Please print the listing that follows word for word, but skip any pictures it holds.
━━━━━ RAW DATA
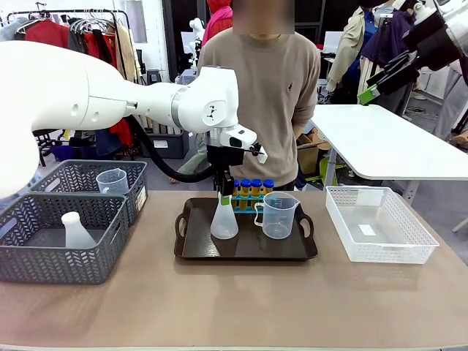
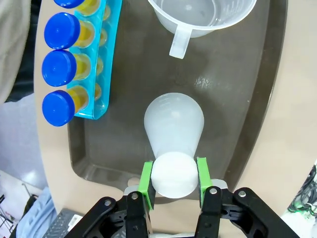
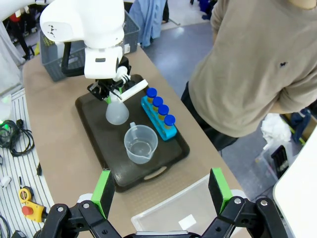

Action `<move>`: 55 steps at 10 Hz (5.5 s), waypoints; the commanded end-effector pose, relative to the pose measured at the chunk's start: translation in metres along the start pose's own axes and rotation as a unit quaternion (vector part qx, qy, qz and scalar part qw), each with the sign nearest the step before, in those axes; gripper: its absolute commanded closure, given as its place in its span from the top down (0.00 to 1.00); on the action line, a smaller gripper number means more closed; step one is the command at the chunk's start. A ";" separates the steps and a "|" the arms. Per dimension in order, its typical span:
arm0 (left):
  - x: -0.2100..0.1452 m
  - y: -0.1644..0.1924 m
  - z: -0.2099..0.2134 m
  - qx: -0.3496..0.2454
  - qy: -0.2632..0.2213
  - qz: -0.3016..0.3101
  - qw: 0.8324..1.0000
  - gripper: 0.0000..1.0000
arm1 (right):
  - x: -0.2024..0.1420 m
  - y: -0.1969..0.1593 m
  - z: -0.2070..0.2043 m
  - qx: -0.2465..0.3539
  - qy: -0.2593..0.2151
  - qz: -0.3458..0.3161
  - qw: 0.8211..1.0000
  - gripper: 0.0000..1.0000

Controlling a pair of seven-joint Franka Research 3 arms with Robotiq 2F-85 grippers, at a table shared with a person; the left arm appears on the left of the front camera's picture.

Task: Prepare the laboratory tools.
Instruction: Pick up one Small flask and place it on the Handle tray.

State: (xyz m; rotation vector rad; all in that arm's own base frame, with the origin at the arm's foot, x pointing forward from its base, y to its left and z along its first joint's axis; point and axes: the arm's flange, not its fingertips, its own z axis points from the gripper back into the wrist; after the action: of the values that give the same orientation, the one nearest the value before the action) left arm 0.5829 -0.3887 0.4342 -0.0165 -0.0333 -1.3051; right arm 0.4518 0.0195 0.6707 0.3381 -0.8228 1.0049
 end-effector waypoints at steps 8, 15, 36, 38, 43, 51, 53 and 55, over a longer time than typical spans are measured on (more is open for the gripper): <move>-0.016 -0.003 0.021 -0.008 -0.019 0.004 1.000 1.00 | 0.000 0.000 0.001 0.006 -0.009 0.000 1.000 1.00; -0.014 0.002 0.039 -0.006 -0.028 0.020 0.999 1.00 | 0.000 0.000 0.001 0.006 -0.009 0.000 1.000 1.00; -0.154 0.014 0.216 0.055 -0.268 0.112 0.955 1.00 | 0.000 0.000 0.001 0.006 -0.009 0.000 1.000 1.00; -0.179 0.010 0.245 0.088 -0.294 0.102 0.946 1.00 | 0.000 0.000 0.001 0.006 -0.009 0.000 1.000 1.00; -0.233 0.002 0.279 0.125 -0.324 0.130 0.929 1.00 | 0.000 0.000 0.001 0.006 -0.009 0.000 1.000 1.00; -0.234 0.006 0.288 0.090 -0.326 0.131 0.932 1.00 | 0.000 0.000 0.001 0.006 -0.009 0.000 1.000 1.00; -0.265 -0.014 0.291 0.059 -0.341 0.128 0.930 1.00 | 0.000 0.000 0.001 0.006 -0.009 0.000 1.000 1.00; -0.286 -0.026 0.282 0.061 -0.343 0.118 0.930 1.00 | 0.000 0.000 0.001 0.006 -0.009 0.000 1.000 1.00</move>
State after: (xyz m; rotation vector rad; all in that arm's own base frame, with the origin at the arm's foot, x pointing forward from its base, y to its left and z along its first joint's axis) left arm 0.4932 -0.1237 0.7216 -0.3533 -0.6781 -0.9719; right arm 0.4518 0.0192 0.6707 0.3383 -0.8223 1.0046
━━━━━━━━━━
#### YOUR SOLUTION:
Action `<move>`: 55 steps at 10 Hz (5.5 s), waypoints; the commanded end-effector pose, relative to the pose measured at the chunk's start: translation in metres along the start pose's own axes and rotation as a unit quaternion (vector part qx, qy, qz and scalar part qw), each with the sign nearest the step before, in those axes; gripper: its absolute commanded closure, given as its place in its span from the top down (0.00 to 1.00); on the action line, a smaller gripper number means more closed; step one is the command at the chunk's start. A ";" separates the steps and a "|" the arms. Per dimension in order, its typical span:
arm0 (left):
  - x: -0.2100..0.1452 m
  - y: -0.1644..0.1924 m
  - z: -0.2099..0.2134 m
  - qx: -0.3496..0.2454
  - qy: -0.2632..0.2213
  - qz: -0.3016..0.3101
  - qw: 0.8324..1.0000
  - gripper: 0.0000..1.0000
arm1 (right):
  - x: -0.2024..0.1420 m
  - y: -0.1969..0.1593 m
  - z: -0.2070..0.2043 m
  - qx: -0.2465..0.3539
  - qy: -0.2593..0.2151
  - qz: -0.3458..0.3161
  - qw: 0.8211..1.0000
  - gripper: 0.0000..1.0000

Controlling a pair of seven-joint Franka Research 3 arms with Robotiq 2F-85 grippers, at a table shared with a person; the left arm appears on the left of the front camera's picture.

Task: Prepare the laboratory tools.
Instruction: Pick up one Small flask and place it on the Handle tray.

State: (xyz m; rotation vector rad; all in that arm's own base frame, with the origin at the arm's foot, x pointing forward from its base, y to its left and z along its first joint's axis; point and axes: the arm's flange, not its fingertips, its own z axis points from the gripper back into the wrist; after the action: of the values that give the same orientation, the one nearest the value before the action) left arm 0.5829 -0.3887 0.4342 -0.0165 -0.0333 -1.3051; right arm 0.4518 0.0195 0.6707 0.3381 -0.8228 1.0049
 end-effector waypoints at steps 8, 15, 36, 38, 43, 51, 53 and 55, over a longer time than typical spans are measured on (more is open for the gripper): <move>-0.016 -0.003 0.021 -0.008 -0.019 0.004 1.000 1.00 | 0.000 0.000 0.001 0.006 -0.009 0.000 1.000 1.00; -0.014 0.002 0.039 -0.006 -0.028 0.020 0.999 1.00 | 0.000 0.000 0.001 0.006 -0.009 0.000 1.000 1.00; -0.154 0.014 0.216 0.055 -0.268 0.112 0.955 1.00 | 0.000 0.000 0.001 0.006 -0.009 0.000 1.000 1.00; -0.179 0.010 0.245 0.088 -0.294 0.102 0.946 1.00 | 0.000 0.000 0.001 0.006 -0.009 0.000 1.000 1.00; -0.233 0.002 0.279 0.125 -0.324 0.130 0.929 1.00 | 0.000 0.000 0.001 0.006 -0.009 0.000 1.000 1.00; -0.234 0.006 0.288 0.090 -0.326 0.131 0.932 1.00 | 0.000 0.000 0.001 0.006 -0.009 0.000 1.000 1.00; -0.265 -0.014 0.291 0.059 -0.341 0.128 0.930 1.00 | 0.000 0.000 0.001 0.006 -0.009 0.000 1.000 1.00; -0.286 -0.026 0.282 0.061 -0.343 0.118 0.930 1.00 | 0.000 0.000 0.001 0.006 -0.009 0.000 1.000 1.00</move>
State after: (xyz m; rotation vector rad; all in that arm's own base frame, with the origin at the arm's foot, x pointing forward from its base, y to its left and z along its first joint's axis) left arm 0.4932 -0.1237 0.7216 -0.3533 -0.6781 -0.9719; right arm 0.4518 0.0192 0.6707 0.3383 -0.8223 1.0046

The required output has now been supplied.